Uma de suas normas principais fixava:  "Os temas são de livre escolha, excluídos os polêmicos de partidarismo político ou sectarismo religioso." Também impunha como obrigação: "O discurso será visto pelo professor de Português e entregue ao crítico uma semana antes de pronunciado."
Certo dia, numa das sessões semanais, o fundador e diretor viajara. Eu, sozinho, orientava, nomeado por ele para ser diretor, considerava-me apenas diretor-adjunto. Afinal, quem criara a entidade era ele. Eu apenas era sócio-fundador e professor de Português das turmas do então curso científico.O orador, bem-falante e elegante, de terno e gravata, assim que principiou o seu pronunciamento, pôs-se a desancar o governo do Estado (na época, o nomeado Jorge Konder Bornhausen).  Cassei-lhe a palavra de imediato, mandando-o descer da tribuna.

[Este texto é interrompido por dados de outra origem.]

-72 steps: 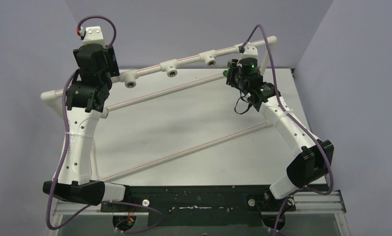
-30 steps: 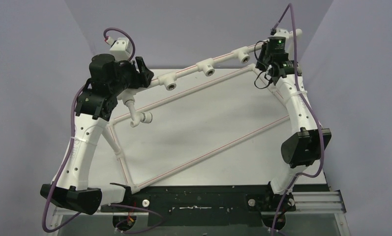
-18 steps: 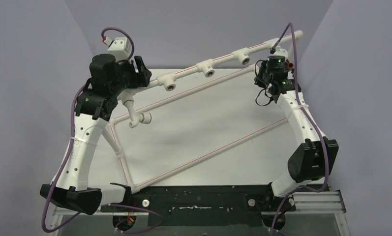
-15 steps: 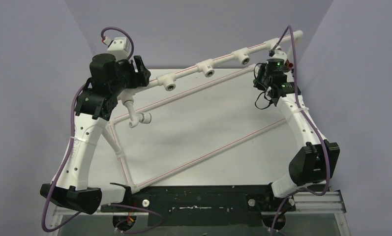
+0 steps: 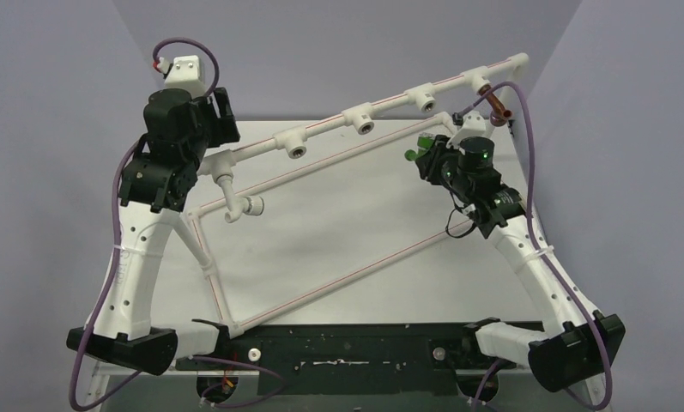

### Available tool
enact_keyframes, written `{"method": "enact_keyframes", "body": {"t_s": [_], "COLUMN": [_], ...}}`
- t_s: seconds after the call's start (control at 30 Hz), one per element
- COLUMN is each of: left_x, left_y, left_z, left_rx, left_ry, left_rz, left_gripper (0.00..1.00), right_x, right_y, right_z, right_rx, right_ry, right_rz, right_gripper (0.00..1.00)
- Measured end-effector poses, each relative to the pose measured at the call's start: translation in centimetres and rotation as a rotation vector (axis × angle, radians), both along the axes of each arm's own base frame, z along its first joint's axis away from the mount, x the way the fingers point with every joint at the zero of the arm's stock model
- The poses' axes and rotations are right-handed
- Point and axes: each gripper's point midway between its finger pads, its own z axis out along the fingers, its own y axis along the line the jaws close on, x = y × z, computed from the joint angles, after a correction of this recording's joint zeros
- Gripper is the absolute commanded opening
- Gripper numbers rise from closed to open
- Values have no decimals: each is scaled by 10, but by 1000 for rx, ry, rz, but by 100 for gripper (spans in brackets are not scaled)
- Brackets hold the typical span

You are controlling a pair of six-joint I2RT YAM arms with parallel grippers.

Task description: Install the water faucets

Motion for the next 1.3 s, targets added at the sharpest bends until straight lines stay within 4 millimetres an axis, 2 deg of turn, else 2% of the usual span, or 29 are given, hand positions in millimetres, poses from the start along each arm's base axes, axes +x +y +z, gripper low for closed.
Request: {"method": "enact_keyframes", "body": {"t_s": [0.27,0.37,0.47,0.53,0.63,0.8,0.87,1.07,1.3], "left_x": [-11,-13,-11,-8,-1,1,3,-8,-9], "left_y": [36,46,54,58,66,84,84,85,85], "left_z": [29,22,1,-16,-24,-55,-53,-42,-30], "left_rx": [71,84,100,111,106,117,104,64,19], "left_ry": [-105,-112,-80,-51,-57,-5,-38,-139,-258], "left_rz": [156,192,220,233,262,309,314,315,320], "left_gripper": [65,65,65,65,65,65,65,66,66], "right_x": [-45,-66,-88,-103,-120,-137,-141,-151,-162], "right_y": [65,86,100,108,118,131,134,145,157], "right_z": [-1,3,11,21,36,47,47,52,61], "right_rx": [61,96,133,167,212,244,248,256,232], "right_ry": [-27,-62,-113,-155,-215,-260,-263,-298,-418], "right_rz": [256,358,446,501,571,642,659,690,694], "right_gripper": [0,0,0,0,0,0,0,0,0]}}
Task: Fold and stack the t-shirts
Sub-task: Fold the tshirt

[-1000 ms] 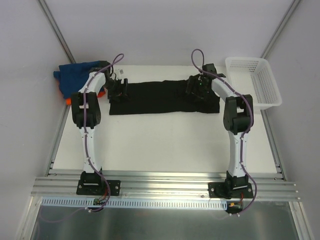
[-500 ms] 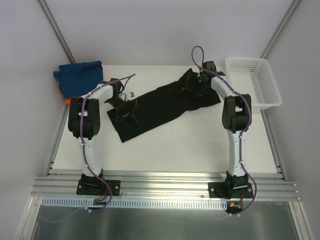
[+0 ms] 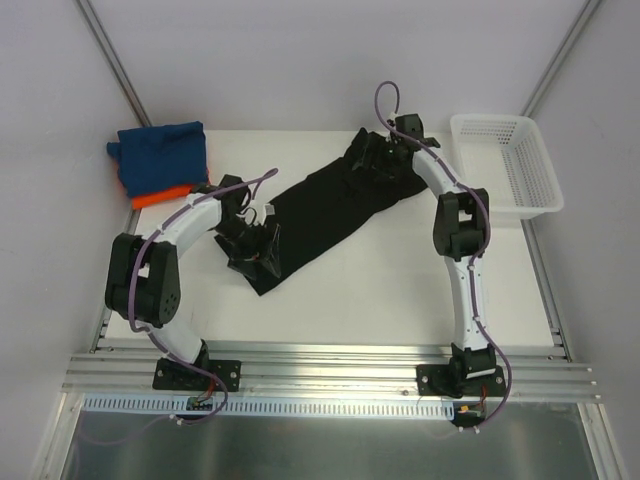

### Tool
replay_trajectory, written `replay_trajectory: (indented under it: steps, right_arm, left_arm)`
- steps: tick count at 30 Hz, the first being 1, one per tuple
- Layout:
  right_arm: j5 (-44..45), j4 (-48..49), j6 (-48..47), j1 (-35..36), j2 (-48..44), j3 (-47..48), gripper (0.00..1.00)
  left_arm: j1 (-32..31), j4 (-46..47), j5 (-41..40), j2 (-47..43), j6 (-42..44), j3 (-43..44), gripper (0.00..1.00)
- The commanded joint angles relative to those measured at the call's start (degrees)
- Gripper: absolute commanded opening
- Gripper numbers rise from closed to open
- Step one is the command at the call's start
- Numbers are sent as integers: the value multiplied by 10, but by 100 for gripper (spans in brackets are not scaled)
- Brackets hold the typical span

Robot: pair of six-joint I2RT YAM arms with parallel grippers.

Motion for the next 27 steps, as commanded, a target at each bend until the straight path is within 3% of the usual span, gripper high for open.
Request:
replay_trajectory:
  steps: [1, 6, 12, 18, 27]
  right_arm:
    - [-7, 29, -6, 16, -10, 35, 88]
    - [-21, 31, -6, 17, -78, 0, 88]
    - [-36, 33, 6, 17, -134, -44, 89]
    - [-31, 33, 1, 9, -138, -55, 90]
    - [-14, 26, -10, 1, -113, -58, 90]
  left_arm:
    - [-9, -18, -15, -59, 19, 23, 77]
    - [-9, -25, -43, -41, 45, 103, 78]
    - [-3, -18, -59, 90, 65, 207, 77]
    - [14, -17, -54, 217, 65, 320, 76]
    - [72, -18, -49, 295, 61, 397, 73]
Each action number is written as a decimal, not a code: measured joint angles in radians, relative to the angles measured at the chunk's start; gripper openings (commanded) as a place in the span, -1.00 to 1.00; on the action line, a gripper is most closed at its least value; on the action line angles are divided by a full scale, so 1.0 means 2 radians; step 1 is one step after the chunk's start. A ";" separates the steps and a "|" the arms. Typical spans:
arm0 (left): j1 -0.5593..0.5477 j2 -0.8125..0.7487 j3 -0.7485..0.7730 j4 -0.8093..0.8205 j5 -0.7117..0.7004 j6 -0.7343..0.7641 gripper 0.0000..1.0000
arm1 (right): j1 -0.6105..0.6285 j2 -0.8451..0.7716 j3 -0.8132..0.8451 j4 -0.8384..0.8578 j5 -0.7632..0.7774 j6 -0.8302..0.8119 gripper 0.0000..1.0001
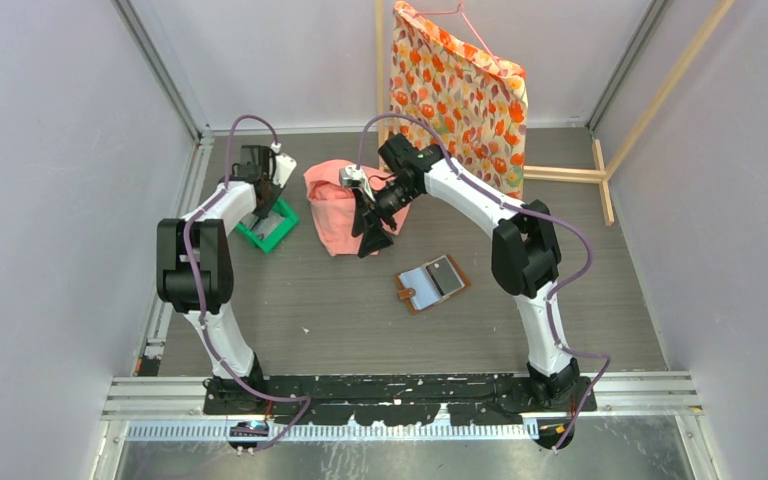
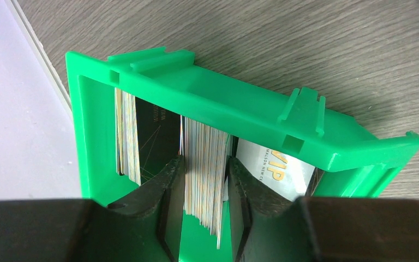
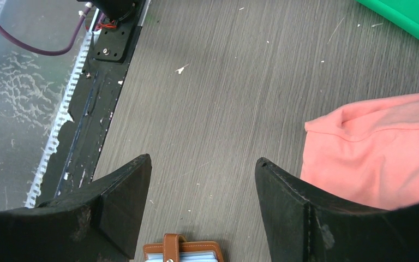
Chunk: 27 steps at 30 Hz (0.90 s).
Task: Put the credit cards into the card holder
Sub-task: Pick up the credit card from the storage box.
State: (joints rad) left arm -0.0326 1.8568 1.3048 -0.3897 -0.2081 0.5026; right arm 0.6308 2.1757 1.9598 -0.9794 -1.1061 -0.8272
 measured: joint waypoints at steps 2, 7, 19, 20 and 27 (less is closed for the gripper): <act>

A turma, conhecedora do teor, vaiou-me, o que era proibido, mas sabem como é a juventude, a de ontem e a de hoje. Reagem, por puro instituto, como selvagens fossem. Dei ao orador um sonoro zero, e, depois, sozinhos no pátio, perguntei-lhe quem o tinha induzido a produzir o proibido tema.


Recusou-se a dizer-me. Dia seguinte, fui chamado à direção do educandário e me perguntaram se sabia do teor. Disse que não. O aluno havia me entregue para correção um outro tema. O petróleo, por exemplo.
Mas o ocorrido foi longe, como verão. Afinal, eram alunos considerados de elite, e suas famílias tradicionais eram íntimas dos governantes. No final do ano, o aluno procurou-me e reconheceu seu erro. Revelou o nome do professor que o levara ao desatino: um peemedebista roxo, hoje petista idem. E o mais grave: prejudicara seu pai. Um industrial que necessitara favores do Estado e os teve negados. Muito antes, prometera ao autor do descabido discurso nova chance. Aproveitou e, no final do ano, recuperou a nota negativa. Moral da história: saiu da trilha do bem, envereda-se pela do mal. Mas até hoje, recordo-me com tristeza do episódio, em que me senti um tolo inocente útil.